Nickel tungstate nanoparticles synthesized via surfactant-assisted method: an efficient platform for neurotransmitter detection

Abstract

Accurate detection of dopamine (DPM) is critical due to its essential role in neurological function and its occurrence across diverse biological and food matrices. In this work, we report a novel Cetyltrimethylammonium bromide (CTAB)-assisted synthesis of nickel tungstate nanoparticles (NiWO4 NPs) for the electrochemical determination of DPM in food samples such as yogurt and raw chicken.
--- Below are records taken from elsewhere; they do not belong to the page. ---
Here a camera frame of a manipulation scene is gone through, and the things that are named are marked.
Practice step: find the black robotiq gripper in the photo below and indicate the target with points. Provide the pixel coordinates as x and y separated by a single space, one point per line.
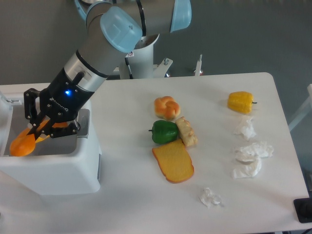
60 101

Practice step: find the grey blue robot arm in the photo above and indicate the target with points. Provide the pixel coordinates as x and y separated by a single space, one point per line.
113 30

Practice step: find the white trash can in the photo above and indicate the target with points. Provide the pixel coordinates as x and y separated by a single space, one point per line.
66 165

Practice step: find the round knotted bread bun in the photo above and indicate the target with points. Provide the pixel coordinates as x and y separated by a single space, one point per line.
166 108

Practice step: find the flat toast bread slice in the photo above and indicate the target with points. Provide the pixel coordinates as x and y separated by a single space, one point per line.
174 161

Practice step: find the small crusty bread piece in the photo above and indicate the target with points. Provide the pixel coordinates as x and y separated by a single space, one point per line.
186 132

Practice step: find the green bell pepper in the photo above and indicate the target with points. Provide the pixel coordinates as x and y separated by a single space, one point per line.
164 132

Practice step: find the small crumpled white tissue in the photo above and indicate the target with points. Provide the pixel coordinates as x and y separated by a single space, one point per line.
209 199

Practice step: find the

The successful formation of NiWO4 NPs was confirmed through XRD, FTIR, and TEM analyses.Electrochemical characterization revealed that the NiWO 4 NPs-modified GCE exhibited a significantly reduced charge transfer resistance (Rct = 165.25 Ω•cm 2 ) compared with the bare GCE, along with an enhanced electrochemically active surface area (0.126 cm2 vs. 0.092 cm2) in the [Fe(CN) 6 ] 3-/4-(5 mM)/KCl (0.1 M) redox system. Amperometric i-t studies demonstrated a broad linear detection range from 0.001 to 719 µM with an ultralow detection limit of 0.47 nM.Furthermore, the NiWO4/RDE sensor displayed excellent selectivity, operational stability, reproducibility, and long-term stability. Real-sample analysis confirmed its practical applicability, with DPM recoveries ranging from 95.54 ± 0.01% to 99.2 ± 0.37% in yogurt and chicken samples. This work introduces a CTAB-mediated strategy that enhances the biosensing capability of NiWO4 nanoparticles through improved electrochemical properties, offering a promising and real-samplecompatible platform for effective dopamine sensing.